Грязные колымаги с развевающимися занавесками одна за другой въезжали на площадь у мэрии, и за каждой, между колесами, уныло трусил понурый пес. Вскоре перед таким кочевым жилищем вырастала палатка, и сквозь ее дырявую парусину, к любопытству и восторгу мальчишек, можно было разглядеть кучу блестящих предметов.

В праздник все эти балаганы открылись с самого утра, выставив напоказ свои стеклянные и фаянсовые богатства, и крестьяне, идучи к обедне, с простодушным удовлетворением посматривали на убогие лавчонки, хотя видели их из года в год.

В полдень площадь уже кишела народом. Из окрестных деревень, трясясь в дребезжащих и валких, как качели, двухколесных шарабанах, прибывали фермеры с женами и детьми. Они распрягали лошадей у знакомых, и дворы были забиты допотопными таратайками, облезлыми, высокими, утлыми, оглобли которых, напоминая собой длинные крючковатые клешни, придавали этим экипажам сходство с обитателями морских глубин.

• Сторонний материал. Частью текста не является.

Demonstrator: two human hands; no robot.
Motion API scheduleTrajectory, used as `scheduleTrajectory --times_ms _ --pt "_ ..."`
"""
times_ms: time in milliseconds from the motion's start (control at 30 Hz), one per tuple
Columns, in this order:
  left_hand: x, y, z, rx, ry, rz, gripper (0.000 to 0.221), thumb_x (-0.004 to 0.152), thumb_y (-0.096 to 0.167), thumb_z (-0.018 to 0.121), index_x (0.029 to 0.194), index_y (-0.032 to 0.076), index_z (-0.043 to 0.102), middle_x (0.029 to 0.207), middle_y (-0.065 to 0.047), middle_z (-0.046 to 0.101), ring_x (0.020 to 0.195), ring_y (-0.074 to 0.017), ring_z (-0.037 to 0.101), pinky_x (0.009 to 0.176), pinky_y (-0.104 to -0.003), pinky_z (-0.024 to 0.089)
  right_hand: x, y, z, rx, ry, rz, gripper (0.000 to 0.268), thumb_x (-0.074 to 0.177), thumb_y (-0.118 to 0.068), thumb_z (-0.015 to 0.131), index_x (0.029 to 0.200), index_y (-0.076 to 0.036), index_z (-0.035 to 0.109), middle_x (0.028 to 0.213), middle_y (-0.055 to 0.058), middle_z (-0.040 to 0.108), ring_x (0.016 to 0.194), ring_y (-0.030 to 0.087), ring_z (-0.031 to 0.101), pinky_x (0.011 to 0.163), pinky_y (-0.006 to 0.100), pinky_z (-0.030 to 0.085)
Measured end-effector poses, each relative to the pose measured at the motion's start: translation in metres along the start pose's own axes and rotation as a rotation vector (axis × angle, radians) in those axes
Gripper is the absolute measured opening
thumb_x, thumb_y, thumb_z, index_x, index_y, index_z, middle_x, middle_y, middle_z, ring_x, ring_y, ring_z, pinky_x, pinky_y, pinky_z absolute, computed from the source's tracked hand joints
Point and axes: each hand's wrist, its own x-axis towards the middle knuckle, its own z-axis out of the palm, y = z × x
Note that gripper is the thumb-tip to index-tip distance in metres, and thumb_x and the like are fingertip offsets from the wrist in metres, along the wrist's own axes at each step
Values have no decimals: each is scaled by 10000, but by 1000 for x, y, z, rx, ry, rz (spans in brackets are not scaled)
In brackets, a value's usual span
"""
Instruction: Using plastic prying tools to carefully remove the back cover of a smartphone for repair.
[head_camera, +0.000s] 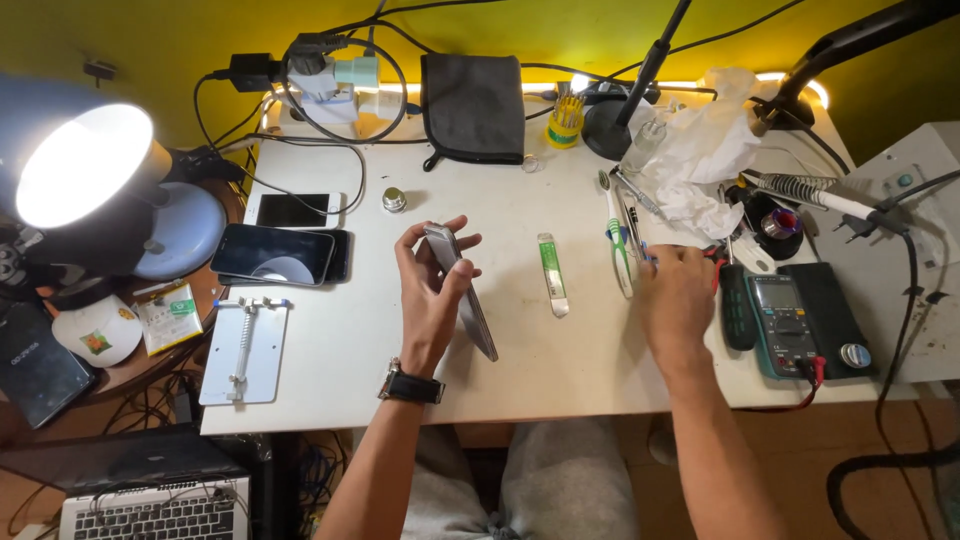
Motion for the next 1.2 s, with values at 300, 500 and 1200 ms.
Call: scheduleTrajectory --times_ms 300,500,1200 --pt "-15 -16 4 192 18 354 852 820 428 724 1395 96 191 1549 -223 408 1161 -343 653 827 -386 551 -15 -9 -18 348 156 -157 226 936 -88 576 1155 -51 618 1011 225 645 985 452 656 873 565 512" --pt "-19 -9 10 273 -36 466 868 800 339 776 1410 93 210 1569 -218 387 1112 -326 684 940 -430 536 -61 -63 -77 1029 -92 -403 209 943 25 554 1135 -9 628 742 76 563 647 148 599 661 300 516" --pt "-26 14 25 452 -163 357 921 683 337 890 1445 122 420 1379 -146 524 1247 -387 584 1024 -562 514 -70 -87 -98 1204 -177 -543 237 1009 -99 639 1155 70 560 1044 233 698 923 279 761 855 424 639"
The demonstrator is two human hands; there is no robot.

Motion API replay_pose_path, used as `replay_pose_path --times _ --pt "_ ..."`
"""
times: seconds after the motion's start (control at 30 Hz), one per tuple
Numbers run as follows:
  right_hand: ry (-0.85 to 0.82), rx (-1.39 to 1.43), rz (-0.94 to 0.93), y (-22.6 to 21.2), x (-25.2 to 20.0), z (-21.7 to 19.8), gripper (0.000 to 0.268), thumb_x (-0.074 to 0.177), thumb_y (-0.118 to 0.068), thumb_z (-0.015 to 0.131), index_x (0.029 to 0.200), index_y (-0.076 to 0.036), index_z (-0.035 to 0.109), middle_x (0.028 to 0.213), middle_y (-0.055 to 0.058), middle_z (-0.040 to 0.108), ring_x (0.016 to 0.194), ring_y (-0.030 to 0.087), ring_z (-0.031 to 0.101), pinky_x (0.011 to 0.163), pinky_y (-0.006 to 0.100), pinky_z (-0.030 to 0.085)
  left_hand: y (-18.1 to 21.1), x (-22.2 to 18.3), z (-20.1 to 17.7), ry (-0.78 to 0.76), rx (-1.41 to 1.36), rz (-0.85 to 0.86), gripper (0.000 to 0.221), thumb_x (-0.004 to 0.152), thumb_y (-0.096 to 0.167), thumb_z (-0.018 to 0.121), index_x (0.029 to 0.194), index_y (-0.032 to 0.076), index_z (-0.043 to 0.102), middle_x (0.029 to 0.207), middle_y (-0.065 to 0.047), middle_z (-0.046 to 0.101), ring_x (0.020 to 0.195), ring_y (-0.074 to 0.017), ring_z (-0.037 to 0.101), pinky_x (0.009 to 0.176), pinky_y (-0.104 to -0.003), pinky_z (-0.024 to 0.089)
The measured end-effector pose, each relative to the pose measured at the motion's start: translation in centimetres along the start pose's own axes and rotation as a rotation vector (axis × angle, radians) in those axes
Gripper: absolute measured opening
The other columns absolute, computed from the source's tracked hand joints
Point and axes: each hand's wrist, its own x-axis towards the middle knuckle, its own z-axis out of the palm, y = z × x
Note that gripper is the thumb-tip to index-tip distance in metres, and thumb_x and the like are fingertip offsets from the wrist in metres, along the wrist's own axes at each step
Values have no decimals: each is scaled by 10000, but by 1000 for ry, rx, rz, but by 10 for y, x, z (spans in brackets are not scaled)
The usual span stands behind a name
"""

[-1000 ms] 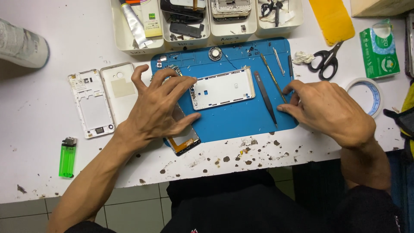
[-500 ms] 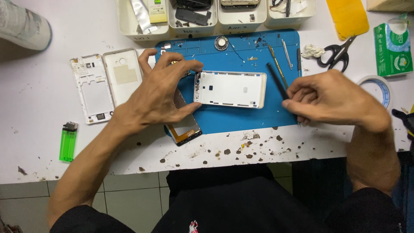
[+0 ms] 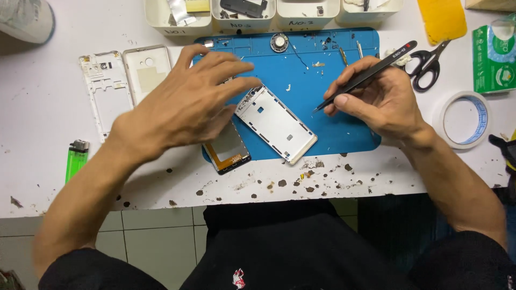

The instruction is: Repairing a mobile phone by manipulating internal components with tweezers and hands

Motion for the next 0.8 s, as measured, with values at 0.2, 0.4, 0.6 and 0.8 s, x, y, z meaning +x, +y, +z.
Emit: replay_pose_path --times 0.2,0.4,0.6,0.8 --pt "-10 -76 -48 1 21 13 157 1021 58 606 1128 43 492 1102 268 664 996 368 750 829 356 701 40 -10 43 114 244 -239 362 1004 458 659 1163 133 669 996 -70 674 824 -253 596 725 -414 460" --pt "-43 -87 -54 -6 38 28 194 1031 53 605 1163 18 467 1168 257 683 1109 344 744 930 356 686 30 -2 53 171 108 -248 185 963 148 674 1143 109 666 943 -124 664 818 -300 604 722 -426 426" --pt "-100 -177 -205 7 52 30 207 1025 79 629 1188 61 503 1144 277 693 1101 364 747 995 382 666 17 5 49 148 113 -160 334 981 155 658 1314 170 658 1017 -111 656 876 -282 570 773 -427 404" --pt "-70 -159 -250 18 56 31 196 1014 105 639 1163 82 514 1131 289 696 1074 368 754 964 377 675 10 5 52 99 72 -118 422 997 192 626 1418 169 614 1067 -113 611 944 -280 549 806 -431 397"
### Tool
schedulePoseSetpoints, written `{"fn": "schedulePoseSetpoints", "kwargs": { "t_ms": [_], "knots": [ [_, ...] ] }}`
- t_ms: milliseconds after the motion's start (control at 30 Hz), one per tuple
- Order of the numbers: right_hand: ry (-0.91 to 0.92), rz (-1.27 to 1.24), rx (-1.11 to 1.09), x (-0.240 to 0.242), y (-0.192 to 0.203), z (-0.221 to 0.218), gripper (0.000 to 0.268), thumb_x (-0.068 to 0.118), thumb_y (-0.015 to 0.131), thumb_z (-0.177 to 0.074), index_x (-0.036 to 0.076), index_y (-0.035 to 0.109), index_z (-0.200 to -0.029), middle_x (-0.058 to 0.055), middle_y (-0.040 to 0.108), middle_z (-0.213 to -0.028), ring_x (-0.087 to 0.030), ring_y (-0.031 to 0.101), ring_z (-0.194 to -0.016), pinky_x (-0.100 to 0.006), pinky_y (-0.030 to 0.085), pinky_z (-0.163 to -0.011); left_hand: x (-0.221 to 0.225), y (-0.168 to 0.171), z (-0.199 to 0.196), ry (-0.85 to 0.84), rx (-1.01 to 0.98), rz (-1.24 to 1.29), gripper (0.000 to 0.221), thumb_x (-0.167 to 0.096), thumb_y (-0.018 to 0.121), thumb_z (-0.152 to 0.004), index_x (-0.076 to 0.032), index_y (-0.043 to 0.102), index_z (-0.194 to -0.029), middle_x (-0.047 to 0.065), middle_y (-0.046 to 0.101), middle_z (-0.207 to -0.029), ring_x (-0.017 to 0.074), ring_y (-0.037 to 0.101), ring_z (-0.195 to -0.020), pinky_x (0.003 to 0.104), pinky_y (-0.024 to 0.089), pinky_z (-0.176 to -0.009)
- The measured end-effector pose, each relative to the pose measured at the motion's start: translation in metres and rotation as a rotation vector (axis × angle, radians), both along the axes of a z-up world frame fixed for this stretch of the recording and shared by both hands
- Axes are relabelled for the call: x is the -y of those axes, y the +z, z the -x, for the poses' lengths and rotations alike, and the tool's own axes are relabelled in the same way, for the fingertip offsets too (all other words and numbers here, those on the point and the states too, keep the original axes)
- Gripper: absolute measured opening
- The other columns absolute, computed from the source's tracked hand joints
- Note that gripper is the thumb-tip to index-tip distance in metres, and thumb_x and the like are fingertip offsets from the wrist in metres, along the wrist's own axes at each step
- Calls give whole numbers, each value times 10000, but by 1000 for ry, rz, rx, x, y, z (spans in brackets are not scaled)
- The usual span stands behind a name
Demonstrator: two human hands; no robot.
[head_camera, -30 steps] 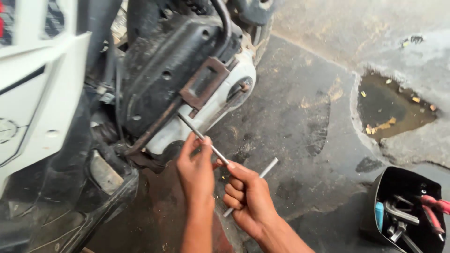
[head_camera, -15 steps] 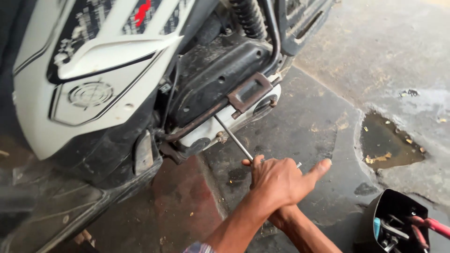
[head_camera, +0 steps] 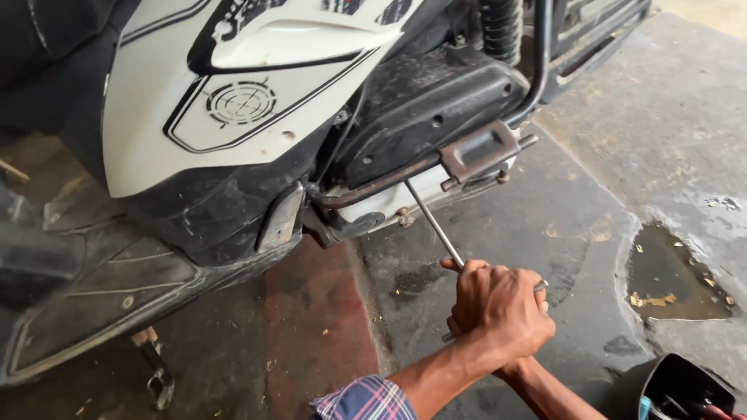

И каждая семья — малыши впереди, взрослые сзади — неторопливо отправлялась на гулянье, улыбаясь во весь рот и размахивая грубыми, красными, костлявыми руками, приученными к вечному труду и словно стыдившимися теперь своей праздности.

Фокусник дудел в трубу; карусельная шарманка бросала в воздух плаксивые подпрыгивающие звуки; колеса лотереи трещали, как раздираемая ткань; безостановочно хлопали карабины. А медлительная толпа лениво текла мимо палаток, расползаясь, как убежавшее тесто, и колыхаясь, как стадо больших неуклюжих животных, случайно вырвавшихся на свободу.